Patil who was released on bail subsequently told the media on Tuesday that he was
approached by a certain Gaurav Mehta, a witness in the case against him and Ghode saying that he had been approached by opposition leaders in Maharashtra to encash bitcoins to fund the polls. To substantiate his allegation, Patil shared 10 voice notes which had purported audio clips of Sule, Patole the two leaders are allegedly asking for money for elections from Gaurav Mehta. Within an hour or so of Patil’s allegations, BJP spokesperson Sudhanshu Trivedi held a press briefing in Delhi claiming that the development had “unmasked” the MVA.
Sule termed the BJP’s allegations as “familiar tactics” of spreading false information to manipulate voters the night before election. In response to the allegations against him Nana Patole said that he did not even understand what bitcoin was. “I am a farmer, and I don’t even understand bitcoin. That’s not my voice on the tape and we have served them a defamation notice.”
But after these fresh allegations the Central Bureau Investigation (CBI) on Wednesday summoned Gaurav Mehta to appear before its probe team in Delhi for questioning. The agency was directed by the Supreme Court on December 12 last year to take over the cases registered in connection with the alleged scam across several states in India.
The ED’s older probe is based on multiple cases registered by the Maharashtra and Delhi police against Variable Tech Pte Ltd and its promoters. It’s the ED’s case that the accused collected approximately ₹6,600 crore in the form of 80,000 bitcoins from the public, promising a 10% monthly return. However, the collected funds were then allegedly diverted through nine firms located abroad for purchasing overseas properties, and investors allegedly never received their returns.
Bitcoin is a convertible virtual currency but not a legal tender in India, and its mining refers to the method used by bitcoin and other crypto-currencies to produce new coins and to examine new transactions.
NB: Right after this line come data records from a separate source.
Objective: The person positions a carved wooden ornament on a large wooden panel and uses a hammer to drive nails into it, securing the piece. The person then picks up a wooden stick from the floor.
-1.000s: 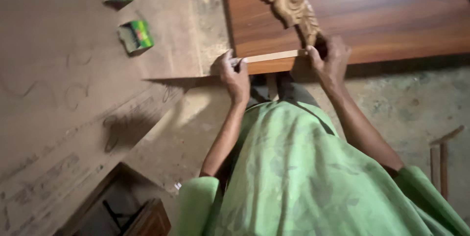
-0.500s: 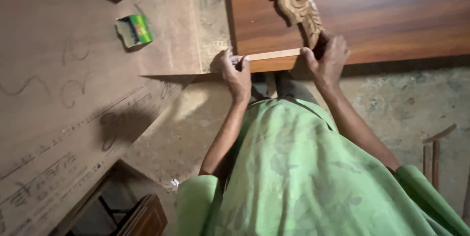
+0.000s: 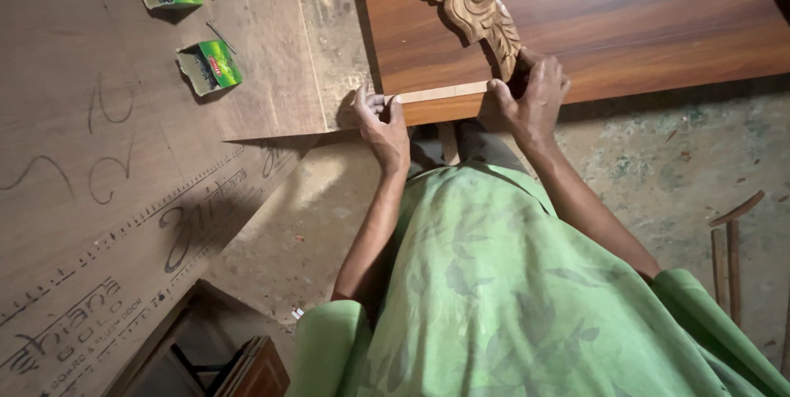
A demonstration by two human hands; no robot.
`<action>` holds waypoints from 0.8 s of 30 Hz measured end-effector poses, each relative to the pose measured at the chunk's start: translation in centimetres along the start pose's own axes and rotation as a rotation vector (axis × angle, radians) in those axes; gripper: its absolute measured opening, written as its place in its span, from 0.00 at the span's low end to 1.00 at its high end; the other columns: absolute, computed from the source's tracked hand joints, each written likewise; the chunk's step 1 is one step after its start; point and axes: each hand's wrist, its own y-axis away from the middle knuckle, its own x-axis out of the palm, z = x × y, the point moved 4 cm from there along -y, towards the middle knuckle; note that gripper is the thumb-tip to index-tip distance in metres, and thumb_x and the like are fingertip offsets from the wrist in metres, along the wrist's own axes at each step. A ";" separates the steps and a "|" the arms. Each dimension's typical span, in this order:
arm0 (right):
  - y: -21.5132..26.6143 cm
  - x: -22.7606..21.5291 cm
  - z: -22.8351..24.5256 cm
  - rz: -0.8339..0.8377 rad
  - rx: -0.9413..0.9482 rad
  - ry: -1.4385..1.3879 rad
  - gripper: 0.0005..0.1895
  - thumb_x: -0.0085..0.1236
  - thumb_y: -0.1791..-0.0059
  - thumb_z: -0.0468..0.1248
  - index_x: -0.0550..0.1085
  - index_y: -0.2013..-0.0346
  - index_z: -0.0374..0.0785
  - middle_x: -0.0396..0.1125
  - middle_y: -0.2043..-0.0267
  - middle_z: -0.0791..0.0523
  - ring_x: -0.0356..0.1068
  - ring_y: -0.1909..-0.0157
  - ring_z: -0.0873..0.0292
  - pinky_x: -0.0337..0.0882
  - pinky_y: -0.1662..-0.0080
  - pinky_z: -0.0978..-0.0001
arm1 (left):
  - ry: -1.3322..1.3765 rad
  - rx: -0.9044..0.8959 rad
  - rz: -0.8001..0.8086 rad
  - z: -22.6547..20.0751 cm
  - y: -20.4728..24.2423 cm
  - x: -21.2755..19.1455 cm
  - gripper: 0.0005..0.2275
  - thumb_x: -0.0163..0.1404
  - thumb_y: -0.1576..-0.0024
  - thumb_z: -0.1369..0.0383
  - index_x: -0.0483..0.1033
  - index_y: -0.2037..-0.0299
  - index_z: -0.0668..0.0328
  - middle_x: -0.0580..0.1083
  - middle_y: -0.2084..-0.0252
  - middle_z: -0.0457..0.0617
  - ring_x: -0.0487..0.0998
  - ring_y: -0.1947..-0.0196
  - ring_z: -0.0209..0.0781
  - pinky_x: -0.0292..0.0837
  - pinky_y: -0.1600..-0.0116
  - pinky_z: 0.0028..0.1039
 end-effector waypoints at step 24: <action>-0.1 -1.1 0.9 0.006 -0.026 -0.049 0.47 0.74 0.56 0.58 0.64 0.34 0.35 0.63 0.43 0.48 0.62 0.39 0.46 0.56 0.39 0.47 | -0.022 0.004 0.020 0.3 -0.2 0.4 0.27 0.58 0.42 0.76 0.61 0.33 0.65 0.75 0.57 0.53 0.75 0.61 0.42 0.73 0.52 0.33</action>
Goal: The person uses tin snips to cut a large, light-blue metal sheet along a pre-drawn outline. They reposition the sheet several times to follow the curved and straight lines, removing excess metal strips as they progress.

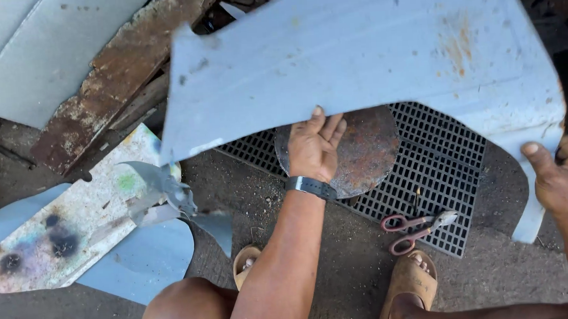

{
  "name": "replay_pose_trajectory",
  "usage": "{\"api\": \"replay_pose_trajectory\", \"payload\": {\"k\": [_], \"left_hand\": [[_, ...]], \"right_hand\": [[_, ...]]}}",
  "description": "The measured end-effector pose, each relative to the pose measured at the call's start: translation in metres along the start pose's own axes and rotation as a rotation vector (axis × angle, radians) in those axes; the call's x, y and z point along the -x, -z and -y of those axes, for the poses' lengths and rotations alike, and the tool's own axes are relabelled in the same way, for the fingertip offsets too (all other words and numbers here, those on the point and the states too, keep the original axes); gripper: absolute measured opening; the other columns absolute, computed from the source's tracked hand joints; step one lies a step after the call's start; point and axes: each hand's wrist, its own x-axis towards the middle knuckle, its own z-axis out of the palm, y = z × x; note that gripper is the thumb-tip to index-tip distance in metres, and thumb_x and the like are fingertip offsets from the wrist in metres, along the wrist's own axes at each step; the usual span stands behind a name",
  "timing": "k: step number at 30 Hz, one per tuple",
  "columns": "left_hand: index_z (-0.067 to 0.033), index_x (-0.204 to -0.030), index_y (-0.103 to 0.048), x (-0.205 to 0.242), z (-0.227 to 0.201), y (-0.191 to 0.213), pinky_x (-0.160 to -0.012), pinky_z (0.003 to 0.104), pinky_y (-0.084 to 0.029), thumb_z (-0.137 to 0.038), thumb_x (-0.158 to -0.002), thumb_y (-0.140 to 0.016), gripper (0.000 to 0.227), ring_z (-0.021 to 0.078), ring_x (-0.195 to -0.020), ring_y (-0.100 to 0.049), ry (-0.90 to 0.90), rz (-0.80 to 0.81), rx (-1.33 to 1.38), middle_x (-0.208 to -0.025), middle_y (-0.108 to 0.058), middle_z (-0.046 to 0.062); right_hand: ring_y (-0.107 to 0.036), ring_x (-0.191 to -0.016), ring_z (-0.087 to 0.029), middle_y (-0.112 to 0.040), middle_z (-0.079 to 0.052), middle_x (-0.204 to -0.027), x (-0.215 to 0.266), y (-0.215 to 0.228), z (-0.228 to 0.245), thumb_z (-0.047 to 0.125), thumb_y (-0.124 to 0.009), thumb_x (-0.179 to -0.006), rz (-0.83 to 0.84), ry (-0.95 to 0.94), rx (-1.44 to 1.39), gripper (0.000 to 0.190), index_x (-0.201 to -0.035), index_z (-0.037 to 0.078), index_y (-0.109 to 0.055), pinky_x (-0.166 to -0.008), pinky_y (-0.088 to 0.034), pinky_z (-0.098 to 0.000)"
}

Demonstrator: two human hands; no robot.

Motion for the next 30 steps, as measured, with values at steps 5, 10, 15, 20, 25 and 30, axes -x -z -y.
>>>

The accused had allegedly devised a computer software for mining of virtual /digital / crypto-currency bitcoin and made “Bitcoin Cloud Mining Contracts” with a number of gullible investors. Key accused Ajay Bhardwaj and Mahendra Bhardwaj remain at large in the case. The agency had previously attached properties worth ₹69 crore in the case and submitted a chargesheet in June 2019 and on February 14 of this year.